[INPUT DATA — start]

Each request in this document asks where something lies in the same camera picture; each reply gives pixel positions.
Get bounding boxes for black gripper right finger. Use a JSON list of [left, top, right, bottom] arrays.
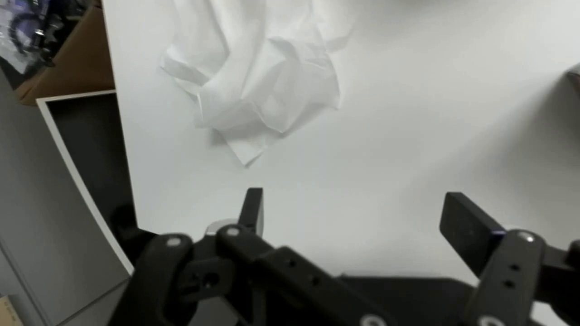
[[438, 190, 580, 326]]

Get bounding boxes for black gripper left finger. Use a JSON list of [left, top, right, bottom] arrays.
[[107, 187, 388, 326]]

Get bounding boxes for white tissue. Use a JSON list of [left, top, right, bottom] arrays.
[[195, 38, 342, 169], [159, 0, 364, 98]]

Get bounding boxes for white framed dark board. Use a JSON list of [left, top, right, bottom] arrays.
[[34, 89, 143, 277]]

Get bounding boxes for grey low window cabinet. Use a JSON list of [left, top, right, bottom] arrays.
[[0, 71, 134, 326]]

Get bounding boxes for flat brown cardboard piece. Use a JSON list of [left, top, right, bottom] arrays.
[[14, 6, 116, 107]]

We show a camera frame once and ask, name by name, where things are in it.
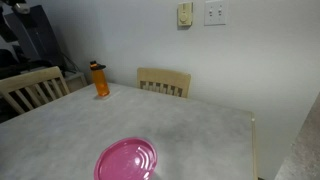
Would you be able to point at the wooden chair short back slats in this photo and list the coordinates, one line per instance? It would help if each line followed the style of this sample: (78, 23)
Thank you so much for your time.
(163, 75)

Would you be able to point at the grey speckled countertop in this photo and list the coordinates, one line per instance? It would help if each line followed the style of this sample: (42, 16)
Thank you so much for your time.
(305, 153)

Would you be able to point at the wooden slat-back chair wide gaps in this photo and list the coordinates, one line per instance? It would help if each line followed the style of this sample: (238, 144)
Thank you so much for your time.
(30, 77)

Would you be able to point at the pink plastic plate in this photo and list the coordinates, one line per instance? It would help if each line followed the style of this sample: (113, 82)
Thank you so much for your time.
(123, 161)

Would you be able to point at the orange water bottle black cap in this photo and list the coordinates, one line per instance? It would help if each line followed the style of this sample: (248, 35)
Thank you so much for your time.
(100, 82)

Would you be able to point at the small white side table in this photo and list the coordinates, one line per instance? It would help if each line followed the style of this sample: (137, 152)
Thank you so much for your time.
(75, 80)

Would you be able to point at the white double light switch plate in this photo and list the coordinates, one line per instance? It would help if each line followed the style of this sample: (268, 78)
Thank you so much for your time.
(215, 12)

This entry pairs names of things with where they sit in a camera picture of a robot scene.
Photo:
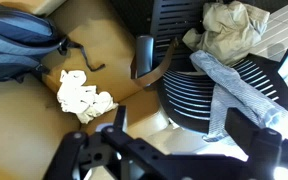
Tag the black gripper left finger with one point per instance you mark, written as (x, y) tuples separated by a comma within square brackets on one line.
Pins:
[(84, 153)]

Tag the blue grey backpack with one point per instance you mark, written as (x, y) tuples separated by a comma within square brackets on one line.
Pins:
[(14, 36)]

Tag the tan leather couch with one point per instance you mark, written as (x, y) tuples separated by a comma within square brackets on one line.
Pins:
[(17, 126)]

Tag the black slatted office chair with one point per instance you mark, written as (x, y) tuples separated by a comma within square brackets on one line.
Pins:
[(184, 100)]

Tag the crumpled white cloth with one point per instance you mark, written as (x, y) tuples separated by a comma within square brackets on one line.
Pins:
[(80, 98)]

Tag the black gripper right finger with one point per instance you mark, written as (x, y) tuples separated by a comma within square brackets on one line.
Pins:
[(264, 146)]

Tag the grey striped shirt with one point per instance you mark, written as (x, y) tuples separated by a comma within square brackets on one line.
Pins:
[(237, 90)]

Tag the brown belt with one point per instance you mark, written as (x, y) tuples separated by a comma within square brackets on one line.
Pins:
[(157, 71)]

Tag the khaki shorts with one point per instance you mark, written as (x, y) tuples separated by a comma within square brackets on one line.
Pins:
[(227, 30)]

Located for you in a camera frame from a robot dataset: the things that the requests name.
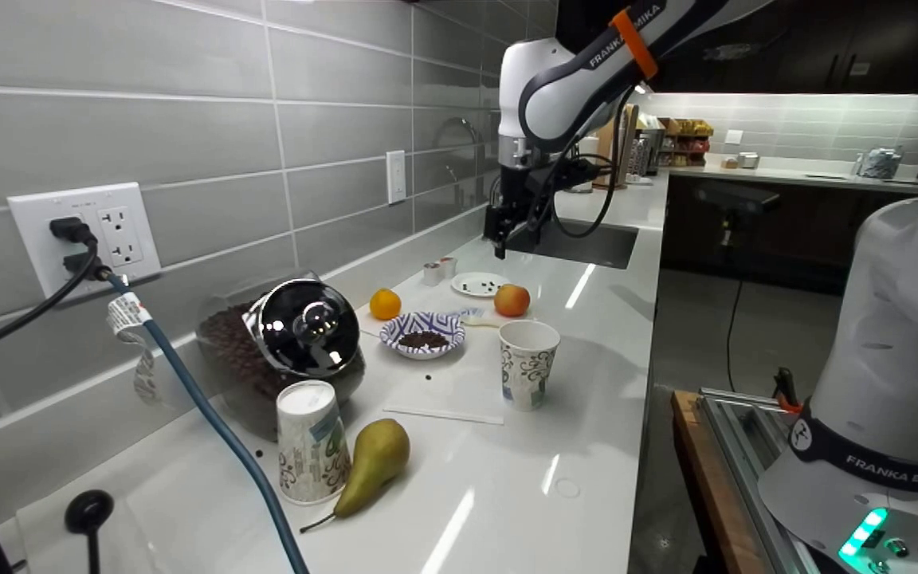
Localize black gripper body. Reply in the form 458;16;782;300
480;157;547;224

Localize white paper plate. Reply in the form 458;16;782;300
450;271;508;303

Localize blue patterned paper bowl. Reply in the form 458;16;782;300
376;309;469;365

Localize black recessed sink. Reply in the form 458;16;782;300
505;218;640;271

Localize red yellow apple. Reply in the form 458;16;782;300
490;280;534;322

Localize wooden knife block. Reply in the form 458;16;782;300
594;105;643;165

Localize coffee bean pile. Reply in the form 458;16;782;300
398;328;454;353

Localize orange fruit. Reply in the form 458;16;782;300
366;285;405;325

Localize yellow banana bunch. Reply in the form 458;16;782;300
658;111;716;144

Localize glass coffee bean jar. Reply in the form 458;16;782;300
195;274;366;409

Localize green yellow pear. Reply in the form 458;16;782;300
297;416;415;536

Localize dark lower cabinet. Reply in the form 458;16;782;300
661;173;918;300

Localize dark cabinet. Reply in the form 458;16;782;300
552;0;918;96
661;173;918;300

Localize upturned patterned paper cup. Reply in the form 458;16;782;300
274;377;352;503

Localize red clamp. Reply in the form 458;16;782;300
772;365;808;420

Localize dark upper cabinet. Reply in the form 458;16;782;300
552;0;918;96

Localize grey crumpled bag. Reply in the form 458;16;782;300
854;144;905;181

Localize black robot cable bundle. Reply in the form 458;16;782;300
542;89;643;241

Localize white wall outlet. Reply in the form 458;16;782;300
7;179;162;303
383;146;412;206

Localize orange cable strap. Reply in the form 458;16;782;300
607;6;663;82

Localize thin hanging black cable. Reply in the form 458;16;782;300
722;209;752;399

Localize thick power cable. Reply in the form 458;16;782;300
59;250;312;574

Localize thin black power cable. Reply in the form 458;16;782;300
0;213;103;377

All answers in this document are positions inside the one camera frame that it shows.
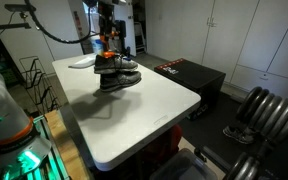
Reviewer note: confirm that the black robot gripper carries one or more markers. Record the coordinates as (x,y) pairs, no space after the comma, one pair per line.
(106,13)

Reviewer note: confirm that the grey running sneaker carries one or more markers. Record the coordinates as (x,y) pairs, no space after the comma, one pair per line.
(120,80)
(115,64)

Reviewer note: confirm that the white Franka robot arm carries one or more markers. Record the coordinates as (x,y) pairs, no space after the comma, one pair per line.
(4,113)

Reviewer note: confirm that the grey sneaker on floor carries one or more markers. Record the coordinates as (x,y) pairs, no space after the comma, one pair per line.
(239,135)

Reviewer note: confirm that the white blue wipes canister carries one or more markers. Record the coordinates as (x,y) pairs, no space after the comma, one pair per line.
(97,45)

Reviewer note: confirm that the white dustpan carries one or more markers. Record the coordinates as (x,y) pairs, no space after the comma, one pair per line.
(84,62)

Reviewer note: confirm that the folding step ladder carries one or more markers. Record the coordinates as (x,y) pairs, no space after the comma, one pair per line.
(139,36)

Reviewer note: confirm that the black plyo box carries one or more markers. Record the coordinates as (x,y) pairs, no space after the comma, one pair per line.
(192,78)

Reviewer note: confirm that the clear plastic storage bin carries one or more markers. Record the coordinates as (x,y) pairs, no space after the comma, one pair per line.
(180,166)

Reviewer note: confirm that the black camera on stand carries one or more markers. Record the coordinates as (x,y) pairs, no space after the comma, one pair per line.
(19,7)

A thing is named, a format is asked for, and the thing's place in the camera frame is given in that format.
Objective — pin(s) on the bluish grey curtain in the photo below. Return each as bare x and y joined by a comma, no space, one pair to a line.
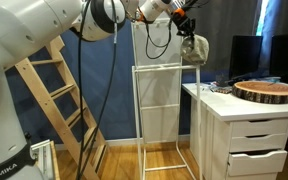
282,16

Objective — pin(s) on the white shallow desk drawer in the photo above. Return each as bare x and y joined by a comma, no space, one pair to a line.
260,127

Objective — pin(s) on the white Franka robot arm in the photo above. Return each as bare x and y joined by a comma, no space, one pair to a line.
4,100

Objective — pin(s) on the large black monitor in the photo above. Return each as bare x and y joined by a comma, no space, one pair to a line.
287,55

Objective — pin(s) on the round wood slice with bark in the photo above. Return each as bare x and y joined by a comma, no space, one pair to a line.
264,91

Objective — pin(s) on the wooden board edge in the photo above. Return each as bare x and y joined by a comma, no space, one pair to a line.
54,163

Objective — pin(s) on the white deep desk drawer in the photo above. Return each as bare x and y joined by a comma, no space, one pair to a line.
257,163

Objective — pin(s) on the dark patterned desk item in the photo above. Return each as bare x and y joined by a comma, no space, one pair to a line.
223,89

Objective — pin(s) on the small black monitor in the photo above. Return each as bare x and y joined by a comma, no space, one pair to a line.
245,55

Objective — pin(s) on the white medium desk drawer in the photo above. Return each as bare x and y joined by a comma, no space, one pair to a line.
259,142

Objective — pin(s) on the light wooden ladder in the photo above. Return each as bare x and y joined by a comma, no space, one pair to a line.
50,100

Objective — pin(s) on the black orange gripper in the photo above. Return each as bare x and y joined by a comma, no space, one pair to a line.
184,19

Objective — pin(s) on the beige cap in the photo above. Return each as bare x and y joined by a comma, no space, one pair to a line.
199,50

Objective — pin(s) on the dark small desk cup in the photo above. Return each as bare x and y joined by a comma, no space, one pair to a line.
222,80

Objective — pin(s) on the aluminium frame profile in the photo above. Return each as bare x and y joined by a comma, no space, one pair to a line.
40,156

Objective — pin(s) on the white metal clothes rack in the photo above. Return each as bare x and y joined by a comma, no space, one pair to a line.
157,100

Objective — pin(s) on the white desk with drawers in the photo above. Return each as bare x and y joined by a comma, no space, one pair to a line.
250,110

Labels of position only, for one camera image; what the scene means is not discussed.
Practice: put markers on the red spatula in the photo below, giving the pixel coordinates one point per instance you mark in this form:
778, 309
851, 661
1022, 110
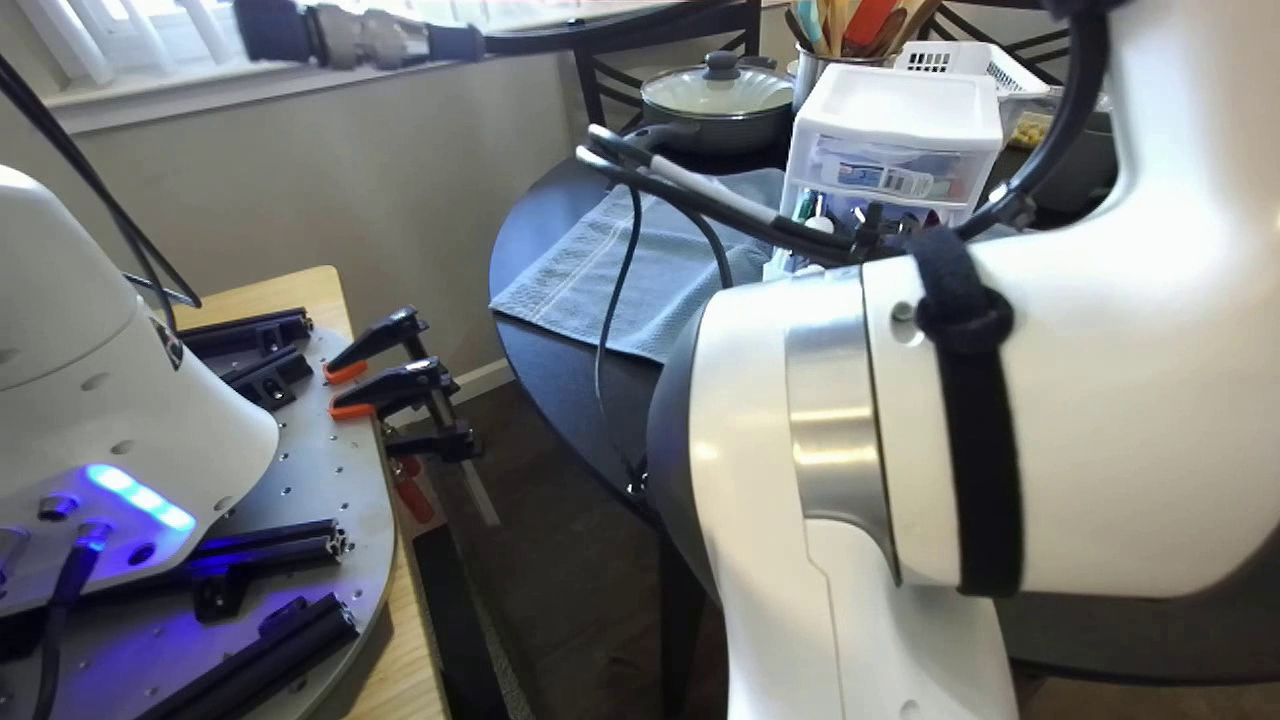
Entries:
869, 27

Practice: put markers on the dark frying pan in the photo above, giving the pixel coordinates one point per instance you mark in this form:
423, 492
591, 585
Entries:
704, 141

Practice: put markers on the blue grey towel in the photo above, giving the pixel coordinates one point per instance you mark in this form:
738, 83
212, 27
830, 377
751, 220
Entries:
562, 281

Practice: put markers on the metal utensil holder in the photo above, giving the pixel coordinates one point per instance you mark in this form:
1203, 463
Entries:
815, 68

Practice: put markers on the grey robot mounting plate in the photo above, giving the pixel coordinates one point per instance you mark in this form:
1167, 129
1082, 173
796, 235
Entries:
321, 492

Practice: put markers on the clear drawer with label pack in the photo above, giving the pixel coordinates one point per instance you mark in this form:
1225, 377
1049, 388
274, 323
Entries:
852, 146

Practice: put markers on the wooden spatula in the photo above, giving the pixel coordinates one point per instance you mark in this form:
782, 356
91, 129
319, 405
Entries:
919, 23

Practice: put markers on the white window blinds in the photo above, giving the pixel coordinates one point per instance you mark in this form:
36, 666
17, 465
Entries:
133, 33

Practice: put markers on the black orange bar clamp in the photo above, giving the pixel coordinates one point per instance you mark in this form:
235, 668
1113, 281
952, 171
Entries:
414, 384
386, 333

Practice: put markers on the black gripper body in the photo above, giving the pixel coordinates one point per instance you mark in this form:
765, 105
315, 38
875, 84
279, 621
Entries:
882, 231

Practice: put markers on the teal spatula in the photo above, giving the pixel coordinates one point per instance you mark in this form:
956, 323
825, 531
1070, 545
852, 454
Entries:
803, 29

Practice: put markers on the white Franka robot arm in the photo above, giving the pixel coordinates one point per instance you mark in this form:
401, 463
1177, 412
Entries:
1135, 402

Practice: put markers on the black aluminium extrusion bar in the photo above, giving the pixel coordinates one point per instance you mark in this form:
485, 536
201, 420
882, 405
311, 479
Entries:
267, 545
267, 661

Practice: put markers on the white window sill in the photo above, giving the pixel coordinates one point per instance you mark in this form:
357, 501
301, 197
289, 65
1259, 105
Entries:
267, 84

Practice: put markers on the wooden spoon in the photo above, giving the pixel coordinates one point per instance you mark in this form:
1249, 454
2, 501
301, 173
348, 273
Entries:
835, 27

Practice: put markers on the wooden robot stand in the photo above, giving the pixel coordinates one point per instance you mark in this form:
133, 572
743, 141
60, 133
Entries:
267, 294

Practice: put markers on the white labelled bottle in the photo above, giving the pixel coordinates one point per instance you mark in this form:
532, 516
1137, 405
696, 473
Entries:
892, 178

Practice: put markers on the black extrusion bracket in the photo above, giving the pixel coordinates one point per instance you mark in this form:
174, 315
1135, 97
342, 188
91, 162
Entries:
253, 341

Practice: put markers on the blue grey sleeve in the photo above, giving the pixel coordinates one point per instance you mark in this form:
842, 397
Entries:
372, 38

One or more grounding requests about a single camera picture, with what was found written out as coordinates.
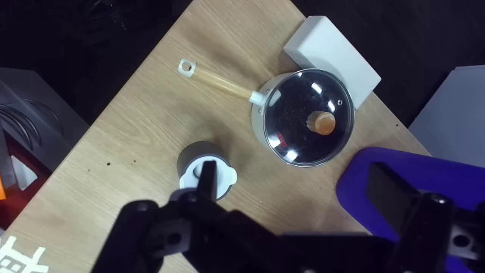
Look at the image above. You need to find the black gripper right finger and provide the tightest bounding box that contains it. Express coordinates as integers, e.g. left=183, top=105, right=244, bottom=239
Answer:
left=365, top=161, right=421, bottom=240

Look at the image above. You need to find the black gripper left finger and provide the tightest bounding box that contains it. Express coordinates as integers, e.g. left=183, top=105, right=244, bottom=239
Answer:
left=195, top=160, right=220, bottom=202

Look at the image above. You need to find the grey cup vessel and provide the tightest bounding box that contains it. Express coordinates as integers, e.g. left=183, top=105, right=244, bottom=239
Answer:
left=176, top=141, right=239, bottom=204

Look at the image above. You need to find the blue paper recycling bin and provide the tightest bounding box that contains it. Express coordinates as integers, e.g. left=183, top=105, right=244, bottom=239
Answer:
left=335, top=146, right=485, bottom=273

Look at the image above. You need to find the pale grey board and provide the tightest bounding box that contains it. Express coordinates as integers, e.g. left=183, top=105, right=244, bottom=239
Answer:
left=408, top=66, right=485, bottom=169

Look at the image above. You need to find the white rectangular cooker block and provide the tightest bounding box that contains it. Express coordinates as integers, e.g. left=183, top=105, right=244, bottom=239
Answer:
left=282, top=14, right=383, bottom=111

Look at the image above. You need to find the red stool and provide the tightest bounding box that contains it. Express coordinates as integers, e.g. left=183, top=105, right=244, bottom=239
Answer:
left=0, top=131, right=53, bottom=229

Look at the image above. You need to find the dark grey equipment case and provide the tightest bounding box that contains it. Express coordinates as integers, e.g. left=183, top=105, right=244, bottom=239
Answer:
left=0, top=67, right=89, bottom=173

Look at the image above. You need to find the white saucepan with wooden handle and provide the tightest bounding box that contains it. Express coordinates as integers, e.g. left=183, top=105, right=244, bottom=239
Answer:
left=177, top=58, right=355, bottom=167

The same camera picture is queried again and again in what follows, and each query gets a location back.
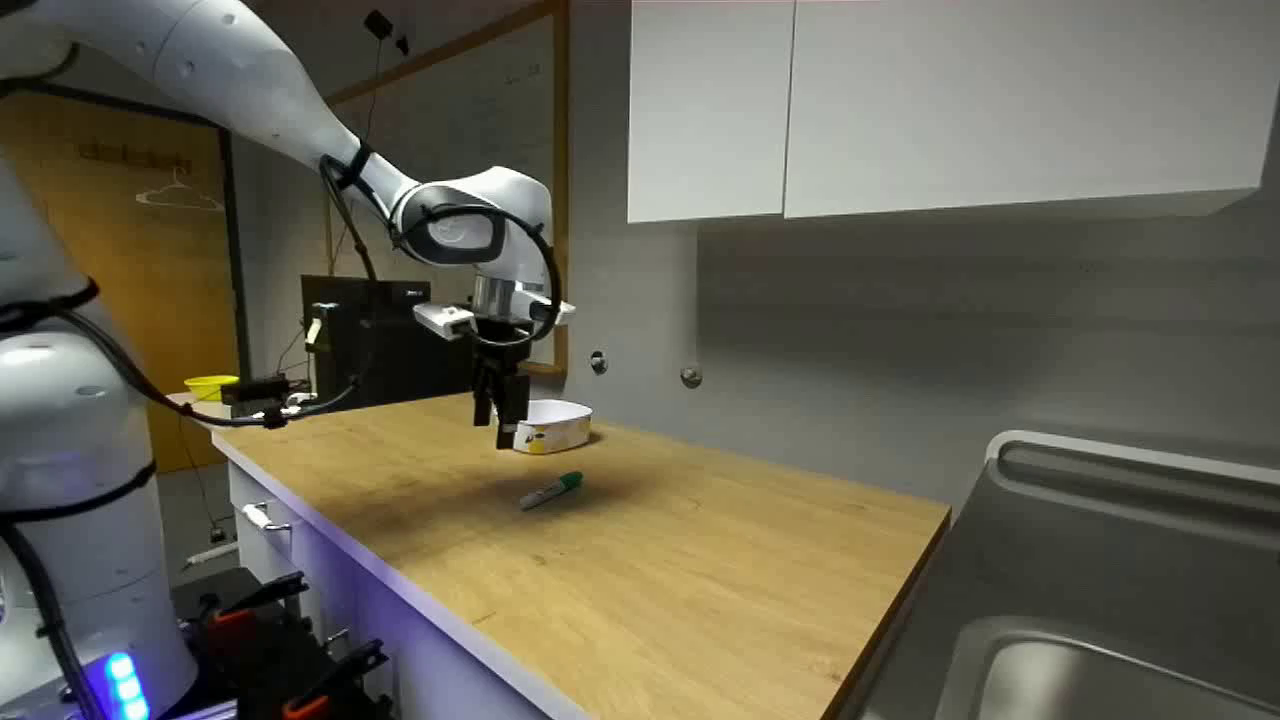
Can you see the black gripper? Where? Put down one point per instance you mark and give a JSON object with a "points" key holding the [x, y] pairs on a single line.
{"points": [[501, 359]]}

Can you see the green capped marker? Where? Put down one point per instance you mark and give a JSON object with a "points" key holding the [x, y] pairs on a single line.
{"points": [[551, 492]]}

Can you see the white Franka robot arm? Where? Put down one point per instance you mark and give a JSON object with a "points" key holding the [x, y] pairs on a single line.
{"points": [[201, 53]]}

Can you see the white bowl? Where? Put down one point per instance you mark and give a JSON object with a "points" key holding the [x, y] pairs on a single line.
{"points": [[562, 427]]}

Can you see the black monitor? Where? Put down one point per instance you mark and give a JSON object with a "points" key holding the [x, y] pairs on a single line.
{"points": [[374, 340]]}

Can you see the small black device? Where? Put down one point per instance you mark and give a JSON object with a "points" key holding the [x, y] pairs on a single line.
{"points": [[255, 392]]}

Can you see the white drawer cabinet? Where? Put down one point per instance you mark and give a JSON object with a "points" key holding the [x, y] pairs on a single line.
{"points": [[321, 585]]}

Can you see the yellow container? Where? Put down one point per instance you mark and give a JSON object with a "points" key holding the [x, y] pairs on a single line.
{"points": [[208, 389]]}

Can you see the wood framed whiteboard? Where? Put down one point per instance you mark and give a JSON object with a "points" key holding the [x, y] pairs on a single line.
{"points": [[467, 104]]}

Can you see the black orange clamp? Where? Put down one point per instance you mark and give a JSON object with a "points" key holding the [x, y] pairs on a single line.
{"points": [[333, 681], [255, 604]]}

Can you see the narrow white cabinet door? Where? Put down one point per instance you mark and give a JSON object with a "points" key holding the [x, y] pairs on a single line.
{"points": [[707, 104]]}

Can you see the orange wooden door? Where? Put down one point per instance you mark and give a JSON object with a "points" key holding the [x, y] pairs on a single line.
{"points": [[146, 281]]}

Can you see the wide white cabinet door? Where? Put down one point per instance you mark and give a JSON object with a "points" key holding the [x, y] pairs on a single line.
{"points": [[1026, 100]]}

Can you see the stainless steel sink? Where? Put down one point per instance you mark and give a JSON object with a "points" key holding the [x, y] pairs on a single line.
{"points": [[1107, 585]]}

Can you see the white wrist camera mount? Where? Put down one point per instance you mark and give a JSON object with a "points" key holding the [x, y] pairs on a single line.
{"points": [[443, 318]]}

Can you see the round metal wall knob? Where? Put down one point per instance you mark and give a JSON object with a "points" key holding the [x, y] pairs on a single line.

[INPUT DATA — finish]

> [TASK PROMPT]
Wherever a line in the entries holds "things", copy that line.

> [THE COMPLETED TASK]
We show a camera frame once and ask, name by name, where things are in it.
This entry pairs names of things with where they sit in a camera picture of a robot scene.
Located for you in a camera frame from a robot dataset: the things that the requests name.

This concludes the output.